Basic Human Neuroanatomy
A Clinically Oriented Atlas 

Case History #189

Date of Admission: 8-15-2011


This 52-year-old right-handed Hispanic female Spanish teacher presented to the Emergency Department (ED) with a two week history of intermittent, bilateral frontal and occipital headache associated with photophobia, sonophobia, nausea, and vomiting.  The patient came to the ED one week ago for knee pain after a fall, and she was given Norco for the pain.  The medication exacerbated her nausea and vomiting; so she returned to the ED a few days later.  A G-I evaluation was negative, and her pain medication was changed to extra strength Tylenol.  However, her headache, nausea, and vomiting continued, and she once again returned to the ED.  This time a CT scan was obtained, and she was admitted to the hospital for further evaluation.

Her neurological review of systems was entirely unremarkable, except that the patient thought the vision in her right eye was somewhat diminished.  She denied any cognitive problems, numbness, weakness, clumsiness, vertigo, diplopia, or any other neurological symptoms.  Likewise, her past medical history was unremarkable and did not include hypertension, diabetes, hyperlipidemia, tobacco use, or illicit drug use. 


Mental Status Exam:  Intact.

Cranial Nerves:  Sensation of smell was not tested.  Visual acuity and funduscopic examination were normal.  Visual field testing revealed difficulty seeing objects in the right half of the visual field of each eye.  Extraocular movements were full without nystagmus or diplopia.  Pupils were equal, round, and reactive to light.  Ptosis was not present in either eye.  Sensory and motor functions of the trigeminal nerves were normal bilaterally.  No facial weakness was present.  Hearing was intact bilaterally.  Tongue and palate were normal and midline.  No weakness of XIth cranial nerve muscles was present.

Motor System:  There was no evidence of focal muscular atrophy or fasciculations.  Muscle tone and power were normal in all four limbs.  No involuntary movements were present. 

Reflexes:  Deep tendon reflexes were slightly brisker in the right upper and lower limbs than the left.  Plantar reflexes were flexor bilaterally. 

Sensory System:  Sensory examination was normal in all four limbs.

Cerebellar Function:  All cerebellar tests were performed normally, including finger-to-nose and heel-to-shin tests. No evidence of intention tremor, dysmetria, or dyssynergia was present. 

Gait and Stance:  Regular and tandem gait were performed normally, and the Romberg test was negative.  The patient walked on her heels and toes without difficulty.

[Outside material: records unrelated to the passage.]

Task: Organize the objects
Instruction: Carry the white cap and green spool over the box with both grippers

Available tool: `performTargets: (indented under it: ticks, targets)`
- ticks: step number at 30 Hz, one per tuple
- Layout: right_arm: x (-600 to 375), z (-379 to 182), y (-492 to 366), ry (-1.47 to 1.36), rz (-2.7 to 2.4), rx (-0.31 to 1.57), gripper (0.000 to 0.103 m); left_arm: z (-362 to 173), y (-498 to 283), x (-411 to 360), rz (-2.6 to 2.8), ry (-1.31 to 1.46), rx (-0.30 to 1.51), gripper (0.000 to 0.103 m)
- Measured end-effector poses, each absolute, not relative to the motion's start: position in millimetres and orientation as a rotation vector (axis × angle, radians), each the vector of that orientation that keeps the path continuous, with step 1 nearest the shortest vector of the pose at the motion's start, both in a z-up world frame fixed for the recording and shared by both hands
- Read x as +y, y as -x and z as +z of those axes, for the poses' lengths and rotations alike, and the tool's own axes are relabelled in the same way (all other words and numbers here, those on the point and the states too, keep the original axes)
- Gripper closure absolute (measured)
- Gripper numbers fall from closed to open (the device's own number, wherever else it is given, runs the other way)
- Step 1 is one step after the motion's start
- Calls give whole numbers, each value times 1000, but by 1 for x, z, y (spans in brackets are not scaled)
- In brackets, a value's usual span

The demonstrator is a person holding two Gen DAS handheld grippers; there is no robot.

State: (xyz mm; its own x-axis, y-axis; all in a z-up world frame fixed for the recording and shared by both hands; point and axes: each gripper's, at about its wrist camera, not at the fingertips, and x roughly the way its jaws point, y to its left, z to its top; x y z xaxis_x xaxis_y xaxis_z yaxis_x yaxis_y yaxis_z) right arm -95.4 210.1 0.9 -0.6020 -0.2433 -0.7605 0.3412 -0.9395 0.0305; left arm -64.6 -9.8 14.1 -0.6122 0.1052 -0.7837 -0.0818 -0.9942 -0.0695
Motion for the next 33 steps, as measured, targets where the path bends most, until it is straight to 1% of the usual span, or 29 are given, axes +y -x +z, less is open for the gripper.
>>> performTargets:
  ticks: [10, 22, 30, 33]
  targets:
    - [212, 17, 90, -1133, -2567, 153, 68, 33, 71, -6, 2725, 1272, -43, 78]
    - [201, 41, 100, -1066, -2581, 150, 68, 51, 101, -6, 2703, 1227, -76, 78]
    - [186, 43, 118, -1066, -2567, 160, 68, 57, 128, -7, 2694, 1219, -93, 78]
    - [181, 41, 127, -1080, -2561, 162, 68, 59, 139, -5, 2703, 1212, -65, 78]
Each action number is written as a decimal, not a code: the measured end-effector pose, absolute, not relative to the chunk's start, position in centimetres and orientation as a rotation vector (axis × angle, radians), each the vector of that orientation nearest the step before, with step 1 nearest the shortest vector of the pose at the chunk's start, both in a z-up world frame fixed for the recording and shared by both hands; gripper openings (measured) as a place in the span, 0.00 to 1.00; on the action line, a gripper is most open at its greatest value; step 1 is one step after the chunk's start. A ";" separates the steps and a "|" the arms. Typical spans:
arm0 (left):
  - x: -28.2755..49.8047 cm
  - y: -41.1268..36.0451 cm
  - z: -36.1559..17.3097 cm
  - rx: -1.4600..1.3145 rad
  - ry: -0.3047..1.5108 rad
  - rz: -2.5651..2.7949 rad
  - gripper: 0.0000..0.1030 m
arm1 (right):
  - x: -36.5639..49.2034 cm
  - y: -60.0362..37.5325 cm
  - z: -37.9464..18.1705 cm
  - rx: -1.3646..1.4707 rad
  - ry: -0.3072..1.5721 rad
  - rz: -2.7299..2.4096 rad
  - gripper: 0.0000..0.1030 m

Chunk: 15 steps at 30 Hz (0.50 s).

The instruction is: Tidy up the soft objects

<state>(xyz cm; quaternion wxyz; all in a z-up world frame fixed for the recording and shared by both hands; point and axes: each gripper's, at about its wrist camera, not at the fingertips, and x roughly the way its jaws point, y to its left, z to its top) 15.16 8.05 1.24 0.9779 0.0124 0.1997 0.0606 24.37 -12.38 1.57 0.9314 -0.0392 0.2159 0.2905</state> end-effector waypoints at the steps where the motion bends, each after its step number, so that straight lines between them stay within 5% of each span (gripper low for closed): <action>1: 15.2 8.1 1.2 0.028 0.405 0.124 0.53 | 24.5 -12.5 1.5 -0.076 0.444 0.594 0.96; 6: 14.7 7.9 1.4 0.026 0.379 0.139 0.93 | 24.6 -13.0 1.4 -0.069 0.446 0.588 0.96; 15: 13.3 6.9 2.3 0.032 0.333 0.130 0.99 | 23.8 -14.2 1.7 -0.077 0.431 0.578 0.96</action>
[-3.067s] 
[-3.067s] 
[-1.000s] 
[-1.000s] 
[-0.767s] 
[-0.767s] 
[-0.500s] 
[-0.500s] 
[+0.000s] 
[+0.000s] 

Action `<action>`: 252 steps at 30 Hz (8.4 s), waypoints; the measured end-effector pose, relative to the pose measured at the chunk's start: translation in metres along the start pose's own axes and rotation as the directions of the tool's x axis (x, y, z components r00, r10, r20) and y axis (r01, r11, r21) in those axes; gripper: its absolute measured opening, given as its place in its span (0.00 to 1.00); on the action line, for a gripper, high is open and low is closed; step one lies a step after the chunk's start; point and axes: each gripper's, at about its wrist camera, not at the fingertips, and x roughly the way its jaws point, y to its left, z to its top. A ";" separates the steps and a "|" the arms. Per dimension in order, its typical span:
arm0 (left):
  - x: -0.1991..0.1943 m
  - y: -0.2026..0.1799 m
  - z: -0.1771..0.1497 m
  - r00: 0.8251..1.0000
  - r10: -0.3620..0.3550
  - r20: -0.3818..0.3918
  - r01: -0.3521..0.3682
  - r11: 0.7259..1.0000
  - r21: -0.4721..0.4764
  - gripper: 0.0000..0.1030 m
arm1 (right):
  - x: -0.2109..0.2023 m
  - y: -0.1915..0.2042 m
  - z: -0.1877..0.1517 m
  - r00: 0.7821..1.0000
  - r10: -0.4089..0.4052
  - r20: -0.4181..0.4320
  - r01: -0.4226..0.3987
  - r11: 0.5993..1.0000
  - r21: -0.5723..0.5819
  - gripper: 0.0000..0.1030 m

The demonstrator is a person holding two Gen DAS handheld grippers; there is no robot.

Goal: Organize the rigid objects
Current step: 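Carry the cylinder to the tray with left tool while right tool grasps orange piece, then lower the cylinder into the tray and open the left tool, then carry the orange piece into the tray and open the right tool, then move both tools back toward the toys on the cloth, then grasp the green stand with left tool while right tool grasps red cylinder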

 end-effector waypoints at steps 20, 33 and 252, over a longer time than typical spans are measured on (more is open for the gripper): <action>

1.  How would you describe this patient’s visual findings?

2.  Concerning her visual symptoms, indicate the specific structures involved in producing these signs and symptoms.  Is there only one anatomical location that can produce these visual signs and symptoms?  If so, what is that location?  If not, what are the possible locations of such a lesion?

3.  Considering her entire history and examination, what type of pathologic process do you think is involved in this case?

4.  What is the most likely pathologic diagnosis?

5.  What diagnostic procedure(s) would you undertake at this point?